I read an article in the New York Times recently, "She Can Play That Game, Too." Did you see it? It was as interesting for its inclusion in the newspaper as it was for it's content. The article ostensibly revealed the increasing preference among college women for casual sex over actual relationships. And, NYT, I have to do something no one on your staff did. Set the record straight.
No, no, they don't.
As a real woman, I can say that. And when I say that, I speak for all women (almost).
I'm not sure if you, as a leading national paper, know this, but people can say anything they want. Doesn't make it true. Or newsworthy. The women interviewed may say these things. They may even believe these things. But they do not mean these things, and they are not representing the bulk of women, collegiate or otherwise, or making some sort of liberated feminist statement by acting as if sexual power dynamics don't exist or are the same on both sides.
I'm not saying women don't want sex or enjoy sex, but nobody wants bad sex, and sloppy hook-ups late at night after the bar closes generally qualifies as pretty bad sex.

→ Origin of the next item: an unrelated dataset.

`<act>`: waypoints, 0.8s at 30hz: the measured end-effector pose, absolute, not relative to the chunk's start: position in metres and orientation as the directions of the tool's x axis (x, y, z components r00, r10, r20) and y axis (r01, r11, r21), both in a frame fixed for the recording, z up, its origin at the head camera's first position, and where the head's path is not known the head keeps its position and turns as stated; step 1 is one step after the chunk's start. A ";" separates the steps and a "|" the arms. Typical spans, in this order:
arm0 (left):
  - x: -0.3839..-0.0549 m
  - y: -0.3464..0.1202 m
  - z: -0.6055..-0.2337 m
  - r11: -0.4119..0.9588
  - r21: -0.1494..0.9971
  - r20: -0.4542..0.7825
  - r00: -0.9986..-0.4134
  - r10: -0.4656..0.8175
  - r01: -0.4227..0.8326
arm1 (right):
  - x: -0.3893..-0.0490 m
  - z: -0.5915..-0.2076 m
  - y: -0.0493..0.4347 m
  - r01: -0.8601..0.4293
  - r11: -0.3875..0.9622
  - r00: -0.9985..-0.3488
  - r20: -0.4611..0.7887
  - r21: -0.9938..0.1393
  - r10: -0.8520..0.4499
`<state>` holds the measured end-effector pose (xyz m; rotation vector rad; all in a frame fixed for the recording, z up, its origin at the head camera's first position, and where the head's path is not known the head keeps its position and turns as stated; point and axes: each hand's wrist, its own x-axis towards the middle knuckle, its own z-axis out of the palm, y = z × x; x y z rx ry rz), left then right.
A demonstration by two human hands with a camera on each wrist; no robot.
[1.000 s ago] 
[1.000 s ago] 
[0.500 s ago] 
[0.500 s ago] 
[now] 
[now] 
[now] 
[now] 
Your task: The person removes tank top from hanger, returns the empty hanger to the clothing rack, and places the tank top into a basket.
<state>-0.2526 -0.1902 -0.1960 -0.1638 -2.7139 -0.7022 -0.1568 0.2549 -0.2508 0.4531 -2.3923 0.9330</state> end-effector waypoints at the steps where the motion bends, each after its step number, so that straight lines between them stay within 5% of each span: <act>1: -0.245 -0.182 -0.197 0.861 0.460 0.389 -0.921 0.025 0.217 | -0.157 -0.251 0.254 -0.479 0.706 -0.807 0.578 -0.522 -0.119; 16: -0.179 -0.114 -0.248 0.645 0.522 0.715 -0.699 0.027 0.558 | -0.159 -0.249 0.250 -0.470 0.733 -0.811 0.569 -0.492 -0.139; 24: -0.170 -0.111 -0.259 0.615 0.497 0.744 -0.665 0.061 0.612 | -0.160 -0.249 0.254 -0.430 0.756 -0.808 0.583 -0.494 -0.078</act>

And there's something else. For the act to be satisfying for women it takes time and attention, something most men have no interest in -- and certainly no man in his early twenties, late at night after countless beers who has no interest in her.
This is why I say these women, and the NYT by reporting this ridiculous story, are deluding themselves and making the struggle for true equality that much harder.
Just because women may now be the initiators, placing texts at 11:00 at night and then creeping over to the guy's place at his request (because clearly, that demonstrates the woman's control and dominance in the situation) doesn't promote gender equality or women's standing, and it never will.
I've been to college. I know what it's like, and nearly 20 years later, all of this sounds eerily familiar. What the women have just done is place a booty call. What's better is that the strong, intelligent, ambitious, talented women follow it up by crawling over to the guy's place, which seems to negate all the modifiers I just used to describe the women.
I think what these women are really looking for is companionship, and if sex gives them that illusion they are willing to take it. It's not empowering. It's not 21st Century feminism. It's sad. And instead of propelling women forward, it pushes us back.
To truly illustrates my point, I'd like to present a quote from the article. A., the main subject who didn't want her full name identified (and I can't understand why if the point is women have finally been sexually liberated and now stand on equal ground with men), said of her sex partner, "We don't really like each other in person, sober."
This is the type of person we are to believe the college women enjoy sleeping with? I'm having a hard time putting the two opposing thoughts together in my brain. Maybe some alcohol or self-loathing will help.
I'm not arguing the women want relationships either, which was given as the underlying reason for the interest in casual sex -- nobody has time for relationships. And even if they did have time, they wouldn't find them on college campuses. Nobody dates or courts in college because it's a freeing, short, frenetic, wonderful, amazing, stimulating, busy, exploratory, transformative time and dating in that environment is hard, although not impossible, to factor in. But that isn't to say high-volume, drunken, casual sex with people you don't even like is a desirable solution.
I'm also not saying women shouldn't have casual sex if that's what they really want. I'm saying that's not what they really want. And I'm suggesting women take a hard look inside and give some serious thought to their actual desires, ambitions and goals in life and pursue them fearlessly. Because when we act in accordance with what is best for us without lowering our standards we exhibit true empowerment. And that, ladies, is real feminism.